The ideological is the object of study of cultural studies, and there is nothing wrong with that. However, this particular object allows cultural studies an interpretive authority that differs in important respects from an anthropological mode of engagement. The analysis of metaphors doesn’t discomfort the sovereignty of the hermeneutic subject very much. Work on concepts, in contrast, involves some kind of work on the self. Maybe this is something that might be worth discussing in relation to particular projects.
I think Carlo’s point is important… how do we develop it more? On the wiki (an entry on methaphor and method in the anthropology of the contemporary?)? Another blog post/discussion?
[...] right now (”The Social” on the Biopower and the Contemporary Blog , The discussion of metaphor and ideology on Lab Notes and the revisting of mode on Lab Notes), I’ve decided to take it [...]
Some of us reading selections from D&G last week arrived at the question of whether or not a rhizome was a metaphor. We decided it was and it wasn’t - which didn’t help very much.
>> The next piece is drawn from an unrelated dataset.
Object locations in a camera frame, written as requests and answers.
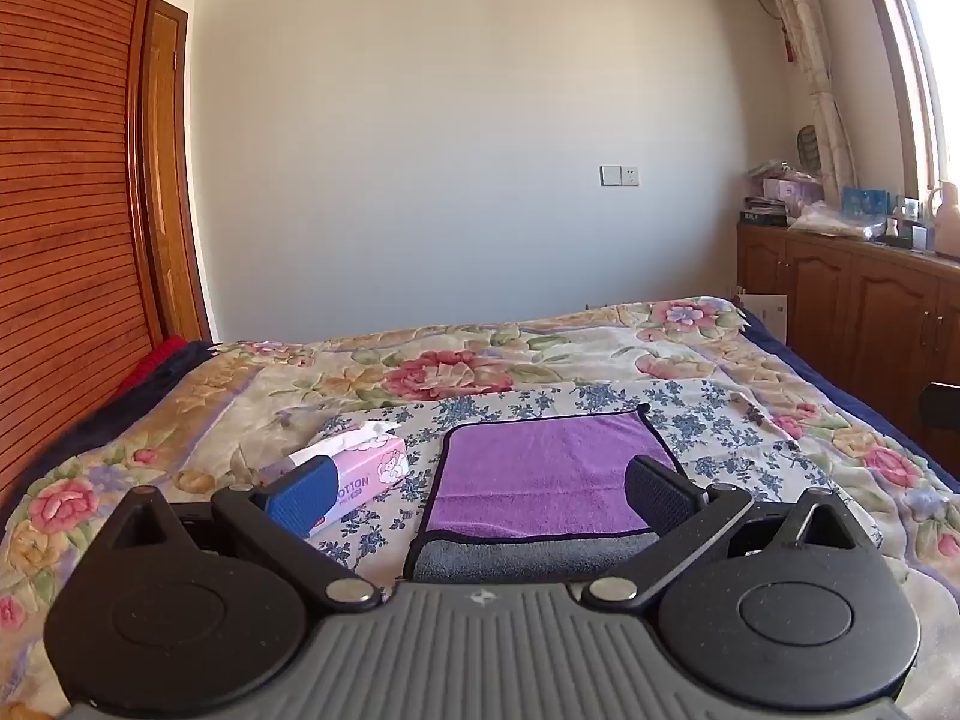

The above discussion on the distinction between concept and metaphor helps clarify things a bit, and a further discussion through wiki or blog would help even more. The distinction seems crucial for developing a (way of using) language that can give form to a situation and so make it available for thought, without at the same time neutralizing it into surface novelty.
how about “trope” ?
I think the rhizome is logic. Logic of how things are connected in the world. A metaphor of the rhizome will be the map.
“All tree logic is a logic of tracing and reproduction. The rhizome is altogether different, a map and not a tracing. What distinguishes the map from the tracing is that it is entirely oriented toward an experimentation in contact with the real. A map has multiple entry ways as opposed to the tracing, which always comes back “to the same”. (TP, 12)
In addition, doing concept work with a rhizomic perspective, as I understand it, will be done “from the middle”, as they say:
“it’s not easy to see things in the middle, rather than looking down on them from above or up at them from below, or from left to right or right to left: try it, you’ll see that everything changes.” (TP, 23)
So concepts are neither ideal type, nor metaphors, but hold the logic of “and”; empirical concept work. (“think with AND instead of thinking IS, instead of thinking for IS: empiricism has never had another secret”.(PI, 11)
This logic is different from the question of whether “metaphors matched up by practices” or not. Or “If the newness doesn’t have an effect it might just be thin air.” Concepts make connections not between the ideal world and the actual practices, but between practices in the real world. And there is nothing beyond that, just more of that.